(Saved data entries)
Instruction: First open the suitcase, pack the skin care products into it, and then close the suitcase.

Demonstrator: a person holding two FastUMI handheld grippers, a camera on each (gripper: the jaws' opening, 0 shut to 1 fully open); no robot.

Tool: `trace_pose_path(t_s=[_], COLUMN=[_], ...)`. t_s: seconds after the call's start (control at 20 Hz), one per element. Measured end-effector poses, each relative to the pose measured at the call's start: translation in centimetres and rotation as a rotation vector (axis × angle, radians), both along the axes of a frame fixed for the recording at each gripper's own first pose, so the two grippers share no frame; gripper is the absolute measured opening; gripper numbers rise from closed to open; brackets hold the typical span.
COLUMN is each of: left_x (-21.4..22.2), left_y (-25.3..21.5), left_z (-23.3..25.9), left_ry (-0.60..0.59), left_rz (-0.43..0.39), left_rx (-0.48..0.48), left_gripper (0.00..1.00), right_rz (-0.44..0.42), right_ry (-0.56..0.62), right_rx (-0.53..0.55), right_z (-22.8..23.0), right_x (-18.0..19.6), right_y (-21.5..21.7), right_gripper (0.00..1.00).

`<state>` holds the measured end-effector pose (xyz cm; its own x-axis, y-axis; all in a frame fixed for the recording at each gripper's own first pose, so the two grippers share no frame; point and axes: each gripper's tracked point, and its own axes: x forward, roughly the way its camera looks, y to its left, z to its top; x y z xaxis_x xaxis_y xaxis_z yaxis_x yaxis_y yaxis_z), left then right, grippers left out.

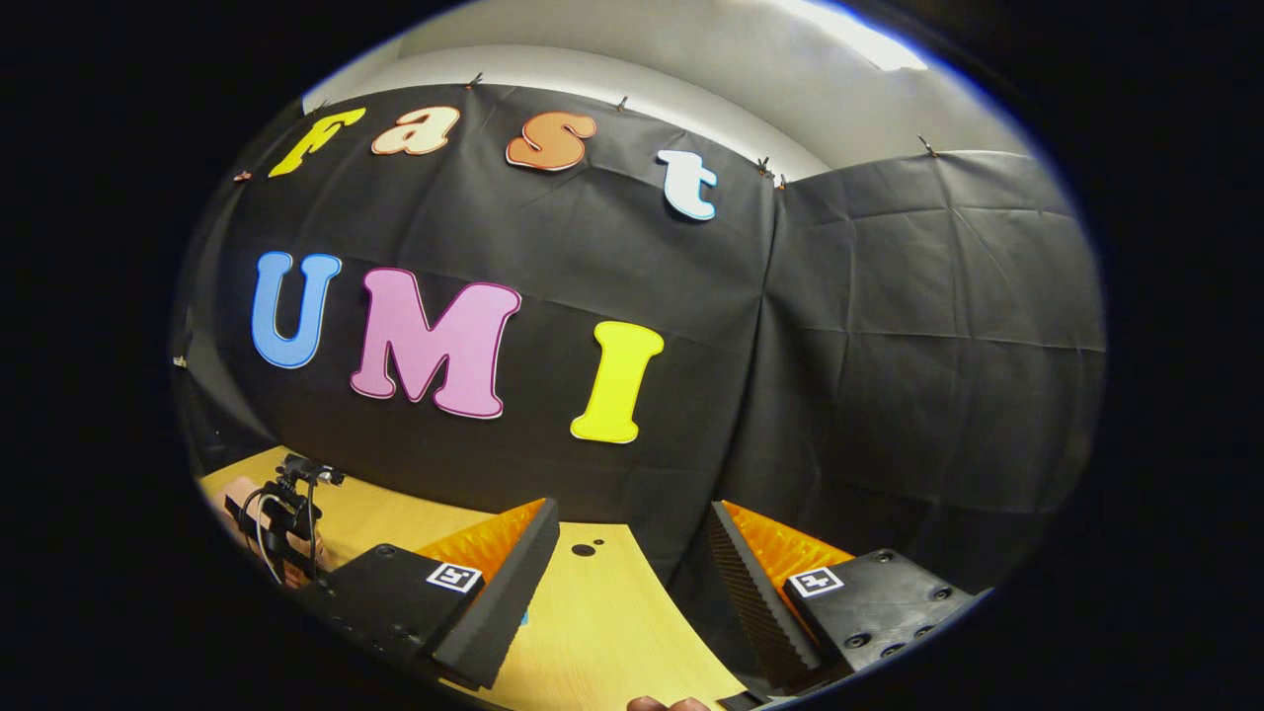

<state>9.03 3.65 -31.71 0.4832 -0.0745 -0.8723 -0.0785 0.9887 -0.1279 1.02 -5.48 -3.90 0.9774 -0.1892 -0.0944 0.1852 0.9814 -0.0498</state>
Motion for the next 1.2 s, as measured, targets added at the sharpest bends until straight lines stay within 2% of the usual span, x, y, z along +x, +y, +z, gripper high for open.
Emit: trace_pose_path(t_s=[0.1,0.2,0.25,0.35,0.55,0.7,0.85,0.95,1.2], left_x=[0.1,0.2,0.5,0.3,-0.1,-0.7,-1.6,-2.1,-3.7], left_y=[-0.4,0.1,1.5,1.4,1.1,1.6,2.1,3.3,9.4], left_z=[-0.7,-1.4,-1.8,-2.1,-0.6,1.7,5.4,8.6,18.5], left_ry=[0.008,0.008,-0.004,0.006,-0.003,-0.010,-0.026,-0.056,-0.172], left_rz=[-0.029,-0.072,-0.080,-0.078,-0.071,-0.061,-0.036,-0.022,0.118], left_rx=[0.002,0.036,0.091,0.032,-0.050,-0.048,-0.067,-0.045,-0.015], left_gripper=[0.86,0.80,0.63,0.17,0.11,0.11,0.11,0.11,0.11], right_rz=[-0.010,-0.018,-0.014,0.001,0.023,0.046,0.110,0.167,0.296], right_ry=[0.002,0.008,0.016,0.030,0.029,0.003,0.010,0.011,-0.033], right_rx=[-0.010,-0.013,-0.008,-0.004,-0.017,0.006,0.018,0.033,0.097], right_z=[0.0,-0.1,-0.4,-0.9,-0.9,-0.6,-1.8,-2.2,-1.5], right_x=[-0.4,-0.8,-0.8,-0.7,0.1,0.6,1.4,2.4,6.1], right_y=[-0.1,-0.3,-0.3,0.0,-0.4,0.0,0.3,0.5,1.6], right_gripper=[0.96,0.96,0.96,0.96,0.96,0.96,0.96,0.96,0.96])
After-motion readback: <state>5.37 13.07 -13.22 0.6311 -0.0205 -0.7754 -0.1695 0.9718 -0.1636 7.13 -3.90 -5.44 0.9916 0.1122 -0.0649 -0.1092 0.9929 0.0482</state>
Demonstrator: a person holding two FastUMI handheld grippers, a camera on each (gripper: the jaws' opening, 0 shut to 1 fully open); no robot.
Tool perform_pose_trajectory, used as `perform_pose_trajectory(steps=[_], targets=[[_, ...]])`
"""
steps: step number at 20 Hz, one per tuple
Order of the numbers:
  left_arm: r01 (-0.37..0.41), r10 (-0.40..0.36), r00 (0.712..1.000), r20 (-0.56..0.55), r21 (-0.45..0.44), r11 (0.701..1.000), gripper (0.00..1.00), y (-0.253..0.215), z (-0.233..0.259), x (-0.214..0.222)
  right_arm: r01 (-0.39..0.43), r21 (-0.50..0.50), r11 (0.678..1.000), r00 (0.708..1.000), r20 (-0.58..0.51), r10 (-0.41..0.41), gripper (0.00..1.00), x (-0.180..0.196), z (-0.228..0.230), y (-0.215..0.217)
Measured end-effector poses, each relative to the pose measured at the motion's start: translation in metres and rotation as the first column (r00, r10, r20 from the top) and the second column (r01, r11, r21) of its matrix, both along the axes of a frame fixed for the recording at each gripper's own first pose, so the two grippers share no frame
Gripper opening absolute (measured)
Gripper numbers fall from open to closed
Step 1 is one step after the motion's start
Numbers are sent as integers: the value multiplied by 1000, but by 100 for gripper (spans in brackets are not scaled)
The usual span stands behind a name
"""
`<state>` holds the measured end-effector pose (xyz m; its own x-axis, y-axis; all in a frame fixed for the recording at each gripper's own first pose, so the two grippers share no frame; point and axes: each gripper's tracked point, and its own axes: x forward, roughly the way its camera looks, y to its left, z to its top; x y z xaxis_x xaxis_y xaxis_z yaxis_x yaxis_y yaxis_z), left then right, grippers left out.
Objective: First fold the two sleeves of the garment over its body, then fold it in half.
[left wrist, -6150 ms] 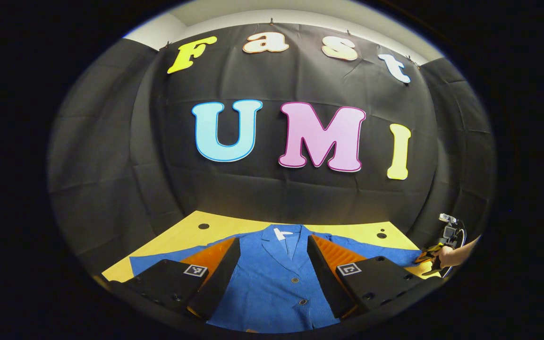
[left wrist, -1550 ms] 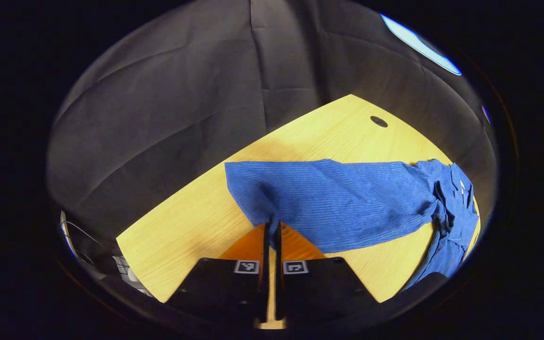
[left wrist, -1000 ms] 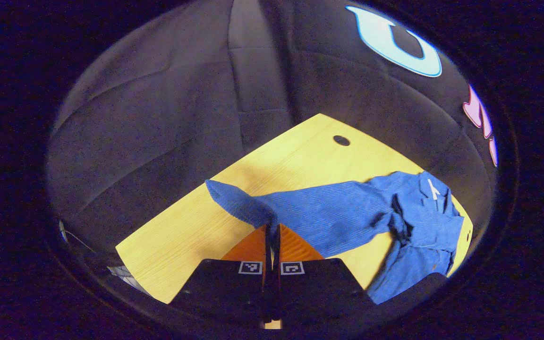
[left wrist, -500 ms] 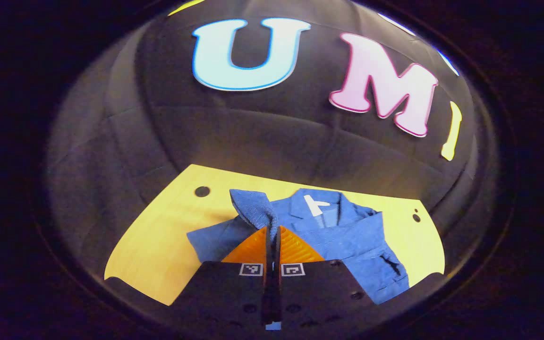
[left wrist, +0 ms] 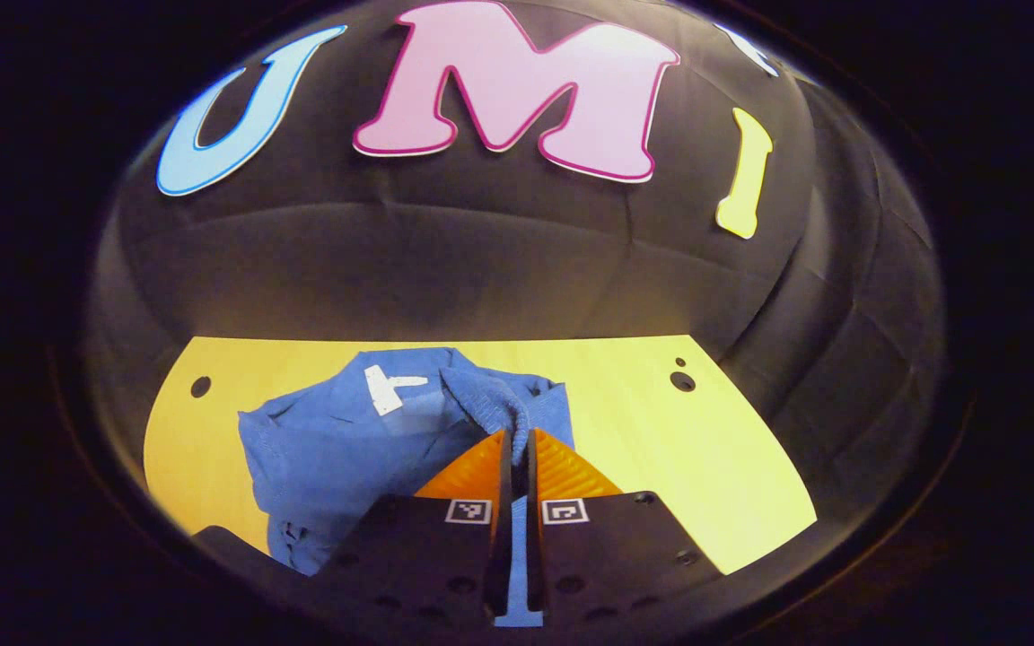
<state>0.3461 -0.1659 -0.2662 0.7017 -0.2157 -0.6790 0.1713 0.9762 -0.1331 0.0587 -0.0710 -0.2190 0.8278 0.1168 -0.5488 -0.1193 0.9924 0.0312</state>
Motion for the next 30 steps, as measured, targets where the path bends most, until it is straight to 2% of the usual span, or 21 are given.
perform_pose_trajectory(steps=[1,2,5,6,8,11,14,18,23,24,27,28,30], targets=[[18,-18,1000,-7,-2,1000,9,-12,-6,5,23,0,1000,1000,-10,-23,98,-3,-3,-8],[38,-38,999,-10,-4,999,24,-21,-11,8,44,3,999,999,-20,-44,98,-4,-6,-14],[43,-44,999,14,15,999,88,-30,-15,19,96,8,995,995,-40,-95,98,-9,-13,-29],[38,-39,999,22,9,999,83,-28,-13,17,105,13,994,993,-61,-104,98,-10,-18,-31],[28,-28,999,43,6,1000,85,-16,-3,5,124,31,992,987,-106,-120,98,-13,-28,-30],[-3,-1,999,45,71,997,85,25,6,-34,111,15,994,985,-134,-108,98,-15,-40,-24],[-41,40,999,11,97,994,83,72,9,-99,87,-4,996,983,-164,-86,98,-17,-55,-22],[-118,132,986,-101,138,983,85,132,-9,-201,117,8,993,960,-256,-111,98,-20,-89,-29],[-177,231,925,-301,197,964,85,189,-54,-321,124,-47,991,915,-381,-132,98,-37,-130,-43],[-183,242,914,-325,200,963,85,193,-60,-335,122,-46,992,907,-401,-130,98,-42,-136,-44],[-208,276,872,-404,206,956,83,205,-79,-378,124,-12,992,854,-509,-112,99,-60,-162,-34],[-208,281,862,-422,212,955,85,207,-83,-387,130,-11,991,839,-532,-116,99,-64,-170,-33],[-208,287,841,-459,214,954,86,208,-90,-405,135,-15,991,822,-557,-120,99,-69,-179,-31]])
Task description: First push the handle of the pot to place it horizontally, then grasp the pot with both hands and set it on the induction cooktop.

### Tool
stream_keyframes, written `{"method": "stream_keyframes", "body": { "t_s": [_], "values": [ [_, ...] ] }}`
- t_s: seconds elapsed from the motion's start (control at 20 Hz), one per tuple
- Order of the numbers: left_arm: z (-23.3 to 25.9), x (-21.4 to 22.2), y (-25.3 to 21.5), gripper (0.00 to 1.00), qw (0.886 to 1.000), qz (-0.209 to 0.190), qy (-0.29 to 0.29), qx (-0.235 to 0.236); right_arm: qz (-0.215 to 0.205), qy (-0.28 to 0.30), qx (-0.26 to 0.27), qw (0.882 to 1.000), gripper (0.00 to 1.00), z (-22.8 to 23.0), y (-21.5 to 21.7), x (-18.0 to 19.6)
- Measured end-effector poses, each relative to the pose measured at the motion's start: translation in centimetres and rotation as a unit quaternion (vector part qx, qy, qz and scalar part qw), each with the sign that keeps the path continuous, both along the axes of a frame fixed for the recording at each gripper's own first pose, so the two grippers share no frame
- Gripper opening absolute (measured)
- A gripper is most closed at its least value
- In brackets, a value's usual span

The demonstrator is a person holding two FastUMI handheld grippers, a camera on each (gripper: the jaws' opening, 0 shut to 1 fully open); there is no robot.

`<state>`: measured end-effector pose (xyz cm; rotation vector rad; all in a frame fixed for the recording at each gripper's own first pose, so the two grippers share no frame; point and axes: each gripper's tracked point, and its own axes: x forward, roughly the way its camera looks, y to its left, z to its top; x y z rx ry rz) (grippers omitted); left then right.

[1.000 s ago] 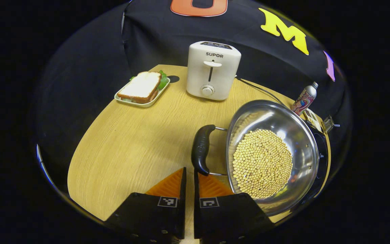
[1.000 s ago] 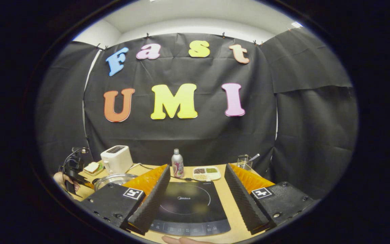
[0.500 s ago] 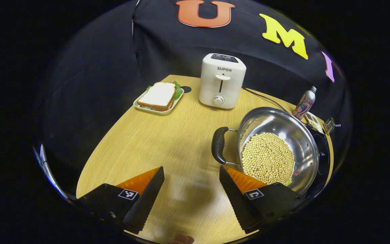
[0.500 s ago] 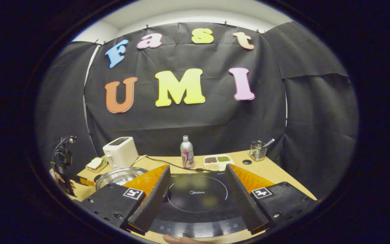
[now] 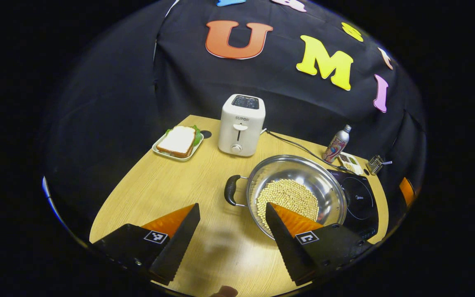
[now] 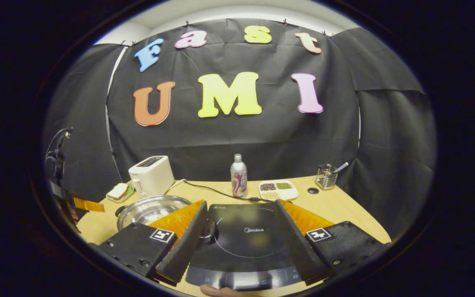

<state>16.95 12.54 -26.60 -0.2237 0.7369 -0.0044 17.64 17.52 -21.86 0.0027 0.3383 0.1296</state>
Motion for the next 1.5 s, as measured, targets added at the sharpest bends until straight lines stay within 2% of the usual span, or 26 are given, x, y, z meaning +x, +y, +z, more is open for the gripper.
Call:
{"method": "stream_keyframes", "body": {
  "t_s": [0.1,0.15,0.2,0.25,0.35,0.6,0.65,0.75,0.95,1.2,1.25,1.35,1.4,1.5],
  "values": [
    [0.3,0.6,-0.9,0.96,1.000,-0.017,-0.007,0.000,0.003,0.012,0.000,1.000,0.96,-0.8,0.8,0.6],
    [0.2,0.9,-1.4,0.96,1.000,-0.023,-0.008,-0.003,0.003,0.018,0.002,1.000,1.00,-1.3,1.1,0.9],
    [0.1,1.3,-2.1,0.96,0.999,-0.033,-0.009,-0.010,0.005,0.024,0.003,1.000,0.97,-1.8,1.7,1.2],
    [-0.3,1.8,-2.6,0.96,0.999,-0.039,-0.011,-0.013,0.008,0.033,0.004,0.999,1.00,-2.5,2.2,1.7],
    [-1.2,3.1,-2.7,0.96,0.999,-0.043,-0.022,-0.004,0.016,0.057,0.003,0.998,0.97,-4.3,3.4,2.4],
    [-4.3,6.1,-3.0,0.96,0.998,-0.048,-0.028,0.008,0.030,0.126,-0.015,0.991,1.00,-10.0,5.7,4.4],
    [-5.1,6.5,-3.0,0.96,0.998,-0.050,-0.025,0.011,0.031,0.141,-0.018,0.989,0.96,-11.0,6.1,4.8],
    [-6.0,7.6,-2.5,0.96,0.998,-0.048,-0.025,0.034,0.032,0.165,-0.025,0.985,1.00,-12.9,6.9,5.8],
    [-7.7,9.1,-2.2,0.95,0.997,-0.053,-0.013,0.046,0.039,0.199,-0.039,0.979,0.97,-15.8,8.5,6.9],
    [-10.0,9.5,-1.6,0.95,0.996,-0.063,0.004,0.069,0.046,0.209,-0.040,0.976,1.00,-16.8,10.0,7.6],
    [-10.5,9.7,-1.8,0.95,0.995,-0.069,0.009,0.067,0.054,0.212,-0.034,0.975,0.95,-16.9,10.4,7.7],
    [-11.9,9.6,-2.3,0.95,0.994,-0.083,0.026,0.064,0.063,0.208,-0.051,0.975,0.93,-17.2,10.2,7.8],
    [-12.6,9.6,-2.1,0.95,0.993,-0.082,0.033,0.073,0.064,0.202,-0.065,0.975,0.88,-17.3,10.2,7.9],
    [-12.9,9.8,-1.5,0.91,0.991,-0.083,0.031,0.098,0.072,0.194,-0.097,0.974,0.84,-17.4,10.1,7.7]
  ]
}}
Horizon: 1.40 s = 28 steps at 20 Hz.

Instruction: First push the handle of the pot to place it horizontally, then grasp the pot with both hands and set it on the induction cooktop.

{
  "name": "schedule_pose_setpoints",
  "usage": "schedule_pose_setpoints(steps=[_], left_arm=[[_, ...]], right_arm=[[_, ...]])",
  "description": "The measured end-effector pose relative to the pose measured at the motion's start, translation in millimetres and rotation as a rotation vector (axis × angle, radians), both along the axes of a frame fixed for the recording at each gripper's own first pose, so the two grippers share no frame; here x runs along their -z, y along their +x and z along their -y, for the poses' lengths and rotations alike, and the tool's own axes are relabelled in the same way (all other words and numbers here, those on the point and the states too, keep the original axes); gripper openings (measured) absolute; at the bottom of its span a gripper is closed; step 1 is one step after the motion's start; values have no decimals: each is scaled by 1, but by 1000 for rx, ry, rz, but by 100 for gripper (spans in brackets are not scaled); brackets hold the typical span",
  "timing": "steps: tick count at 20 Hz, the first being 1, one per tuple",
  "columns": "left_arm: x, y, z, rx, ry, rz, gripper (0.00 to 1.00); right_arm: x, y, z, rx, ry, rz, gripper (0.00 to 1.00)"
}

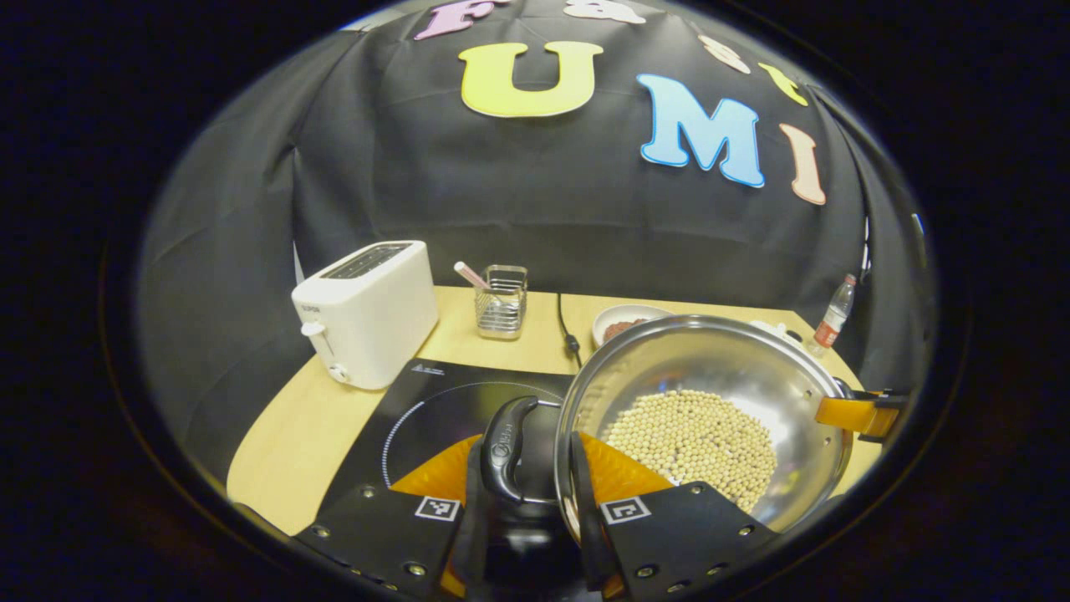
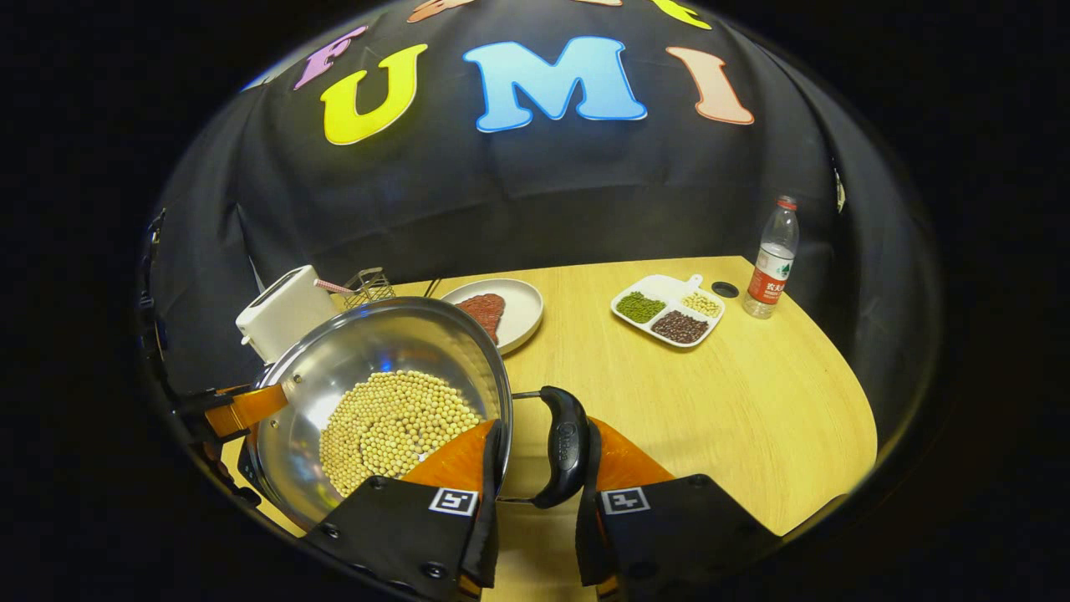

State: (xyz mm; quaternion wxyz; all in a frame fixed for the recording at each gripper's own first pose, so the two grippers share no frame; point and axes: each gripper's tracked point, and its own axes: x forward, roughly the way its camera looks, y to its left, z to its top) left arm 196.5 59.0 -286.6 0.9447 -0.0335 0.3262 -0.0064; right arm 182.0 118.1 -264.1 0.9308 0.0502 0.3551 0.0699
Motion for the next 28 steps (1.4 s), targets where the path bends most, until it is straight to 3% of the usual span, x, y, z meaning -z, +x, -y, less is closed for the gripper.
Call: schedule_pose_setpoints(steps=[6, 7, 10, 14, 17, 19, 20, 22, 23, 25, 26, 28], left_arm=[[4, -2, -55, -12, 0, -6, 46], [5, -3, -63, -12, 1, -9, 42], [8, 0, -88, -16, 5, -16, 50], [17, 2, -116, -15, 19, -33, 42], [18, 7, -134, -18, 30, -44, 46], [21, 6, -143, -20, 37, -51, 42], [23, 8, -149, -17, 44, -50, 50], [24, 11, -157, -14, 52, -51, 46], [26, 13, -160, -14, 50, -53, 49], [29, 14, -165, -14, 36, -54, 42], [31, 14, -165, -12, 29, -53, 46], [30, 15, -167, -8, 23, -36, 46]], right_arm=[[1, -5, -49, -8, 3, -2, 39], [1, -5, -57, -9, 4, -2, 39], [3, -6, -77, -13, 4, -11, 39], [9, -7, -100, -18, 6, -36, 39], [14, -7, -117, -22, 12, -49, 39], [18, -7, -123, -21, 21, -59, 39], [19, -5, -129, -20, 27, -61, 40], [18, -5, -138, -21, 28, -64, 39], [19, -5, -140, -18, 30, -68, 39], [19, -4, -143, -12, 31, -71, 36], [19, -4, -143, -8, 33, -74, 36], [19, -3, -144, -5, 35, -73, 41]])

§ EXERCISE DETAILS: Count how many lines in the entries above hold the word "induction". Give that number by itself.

§ TASK ANSWER: 2